*** Opening of Material supplied ***

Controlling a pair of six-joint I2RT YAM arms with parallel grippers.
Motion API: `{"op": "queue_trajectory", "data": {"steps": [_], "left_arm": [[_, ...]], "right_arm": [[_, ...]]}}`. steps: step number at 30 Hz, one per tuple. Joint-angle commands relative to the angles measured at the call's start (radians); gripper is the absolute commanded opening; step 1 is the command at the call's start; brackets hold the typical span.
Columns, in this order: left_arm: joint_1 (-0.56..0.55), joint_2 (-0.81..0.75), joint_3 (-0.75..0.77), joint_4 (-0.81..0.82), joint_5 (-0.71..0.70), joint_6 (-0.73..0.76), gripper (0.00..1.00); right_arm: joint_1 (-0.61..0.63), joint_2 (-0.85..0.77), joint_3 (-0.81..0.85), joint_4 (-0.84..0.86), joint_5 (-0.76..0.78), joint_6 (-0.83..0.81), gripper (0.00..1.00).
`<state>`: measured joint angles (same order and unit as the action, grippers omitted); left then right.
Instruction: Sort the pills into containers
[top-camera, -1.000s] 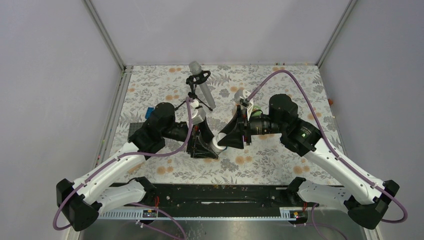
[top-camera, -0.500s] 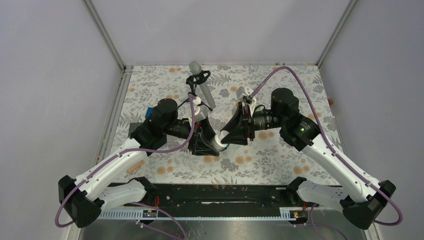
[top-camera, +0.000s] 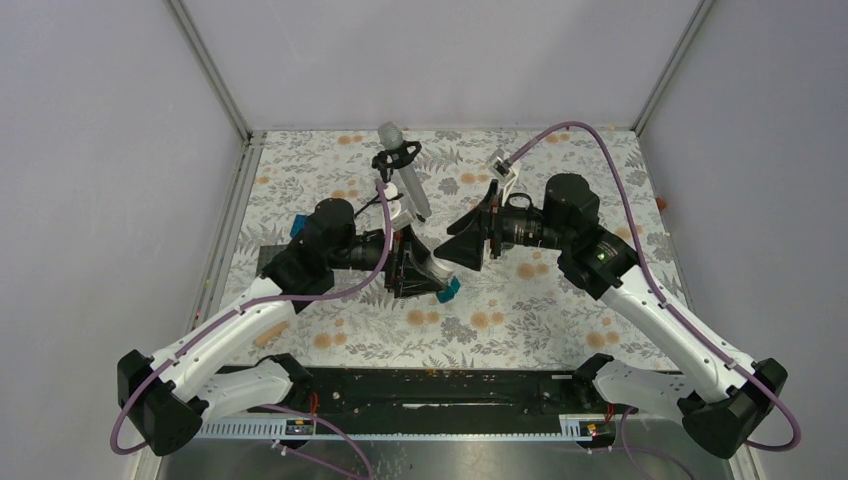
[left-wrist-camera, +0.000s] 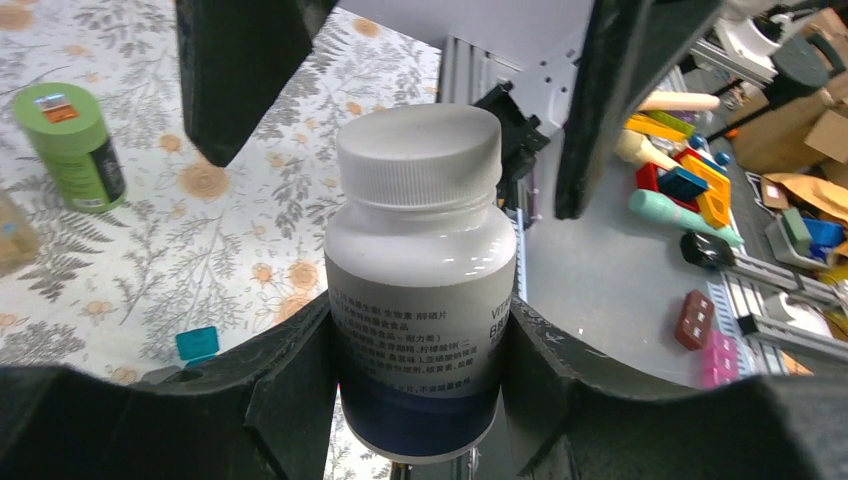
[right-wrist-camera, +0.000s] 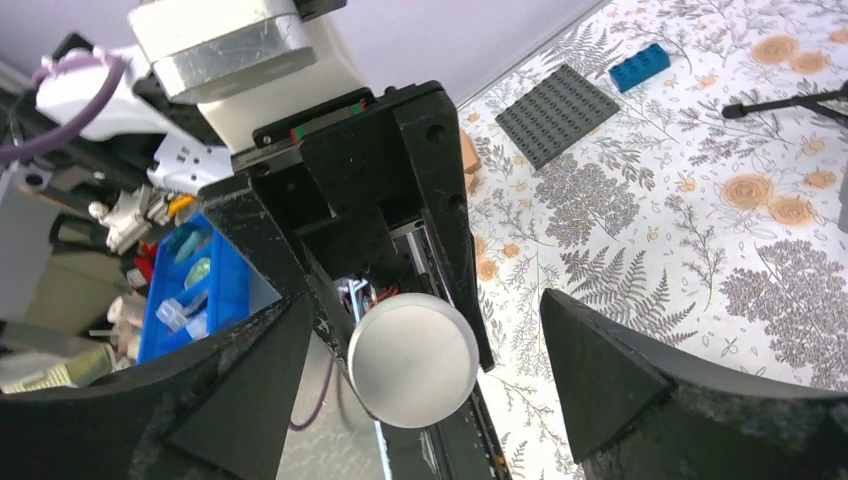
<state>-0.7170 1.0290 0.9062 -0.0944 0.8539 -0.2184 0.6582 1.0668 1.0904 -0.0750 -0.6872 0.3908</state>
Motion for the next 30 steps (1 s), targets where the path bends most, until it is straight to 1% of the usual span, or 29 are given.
{"op": "queue_trajectory", "data": {"steps": [1,4,7,9,12,14,17,18,20,23,24,26,30], "left_arm": [[0.000,0.004,0.006,0.073,-0.100,-0.015,0.00],[-0.001,0.010,0.008,0.066,-0.127,-0.015,0.00],[0.000,0.010,0.007,0.062,-0.148,-0.015,0.00],[-0.001,0.009,0.005,0.061,-0.159,-0.014,0.00],[0.000,0.011,0.005,0.061,-0.165,-0.017,0.00],[-0.001,0.013,0.003,0.060,-0.167,-0.018,0.00],[0.000,0.012,0.002,0.057,-0.167,-0.016,0.00],[-0.001,0.013,0.000,0.058,-0.165,-0.018,0.00],[-0.001,0.011,-0.001,0.055,-0.165,-0.018,0.00],[0.000,0.009,-0.002,0.054,-0.159,-0.018,0.00],[-0.001,0.008,-0.001,0.053,-0.157,-0.018,0.00],[0.000,0.005,-0.003,0.052,-0.155,-0.016,0.00],[-0.001,-0.001,-0.001,0.012,-0.156,0.004,0.00]], "right_arm": [[-0.006,0.006,0.022,0.037,0.125,0.108,0.93],[-0.005,0.021,0.055,-0.054,0.160,0.106,0.93],[-0.005,0.018,0.072,-0.099,0.165,0.109,0.91],[-0.005,0.024,0.094,-0.145,0.166,0.109,0.88],[-0.006,0.022,0.096,-0.158,0.181,0.133,0.82],[-0.006,0.024,0.099,-0.169,0.191,0.144,0.77],[-0.006,0.034,0.111,-0.183,0.182,0.146,0.64],[-0.006,0.039,0.114,-0.185,0.173,0.148,0.61],[-0.007,0.048,0.122,-0.187,0.159,0.150,0.60],[-0.006,0.052,0.123,-0.188,0.161,0.153,0.64],[-0.007,0.052,0.124,-0.189,0.160,0.152,0.63],[-0.006,0.050,0.127,-0.190,0.158,0.155,0.54],[-0.006,0.049,0.142,-0.206,0.121,0.129,0.28]]}}
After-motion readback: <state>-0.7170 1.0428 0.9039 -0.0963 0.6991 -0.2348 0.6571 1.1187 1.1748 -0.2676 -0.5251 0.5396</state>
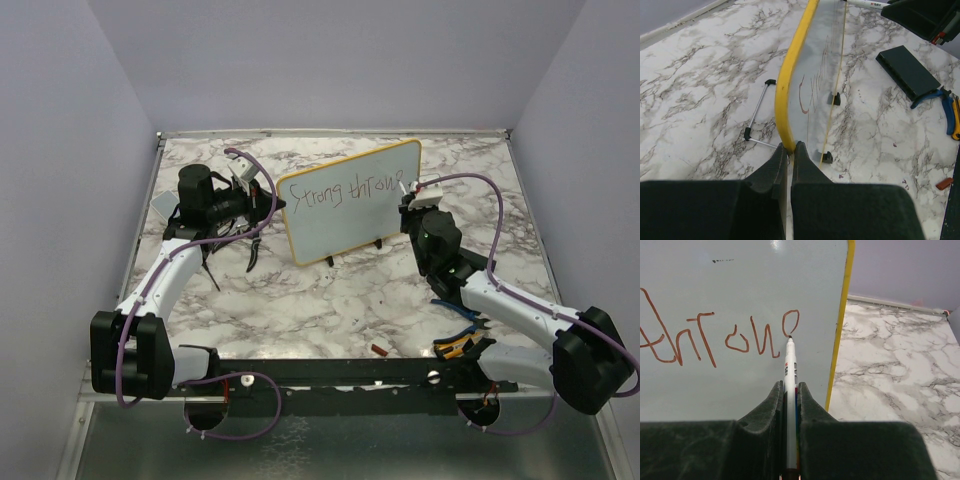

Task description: Write a sentence on the whiteboard

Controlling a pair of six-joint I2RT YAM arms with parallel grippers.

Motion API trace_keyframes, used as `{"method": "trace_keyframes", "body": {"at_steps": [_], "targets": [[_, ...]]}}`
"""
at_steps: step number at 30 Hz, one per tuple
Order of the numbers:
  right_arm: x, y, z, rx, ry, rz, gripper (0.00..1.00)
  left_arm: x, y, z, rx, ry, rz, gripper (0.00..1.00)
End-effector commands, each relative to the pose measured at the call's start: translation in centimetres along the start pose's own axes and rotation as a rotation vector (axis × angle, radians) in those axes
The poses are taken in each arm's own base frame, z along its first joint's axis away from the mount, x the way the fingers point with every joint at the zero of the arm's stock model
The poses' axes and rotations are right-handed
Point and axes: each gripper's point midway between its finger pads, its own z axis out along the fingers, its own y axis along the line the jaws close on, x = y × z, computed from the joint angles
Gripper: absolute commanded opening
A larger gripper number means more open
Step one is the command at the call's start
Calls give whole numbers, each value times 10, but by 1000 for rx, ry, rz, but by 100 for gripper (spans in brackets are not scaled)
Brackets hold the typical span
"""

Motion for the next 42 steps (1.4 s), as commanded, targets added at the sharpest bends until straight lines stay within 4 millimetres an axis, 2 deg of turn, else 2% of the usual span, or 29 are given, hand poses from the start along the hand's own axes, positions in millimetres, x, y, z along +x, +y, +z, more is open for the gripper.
{"method": "trace_keyframes", "body": {"at_steps": [1,7,18,27,30,35,37,42], "targets": [[-11,-5,5,32,-25,-2,1,7,8,-3,-43,16,40,0],[-2,-2,6,25,-1,1,1,7,8,-3,-41,16,40,0],[42,7,-4,-27,113,16,1,6,7,-2,-39,15,41,0],[52,23,-7,-101,138,54,1,6,8,-2,-40,14,41,0],[47,27,-9,-132,123,66,1,6,8,-2,-40,14,41,0],[24,31,-14,-177,62,93,1,7,8,-2,-41,15,40,0],[12,27,-17,-171,32,106,1,7,8,-2,-41,15,41,0],[-17,2,-30,-90,-41,124,1,6,7,-2,-41,14,41,0]]}}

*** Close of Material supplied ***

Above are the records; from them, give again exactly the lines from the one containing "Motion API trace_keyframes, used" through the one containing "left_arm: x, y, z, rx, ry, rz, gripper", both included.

Motion API trace_keyframes, used as `{"method": "trace_keyframes", "body": {"at_steps": [_], "targets": [[_, ...]]}}`
"""
at_steps: step number at 30 Hz, one per tuple
Order of the numbers:
  right_arm: x, y, z, rx, ry, rz, gripper (0.00..1.00)
  left_arm: x, y, z, rx, ry, rz, gripper (0.00..1.00)

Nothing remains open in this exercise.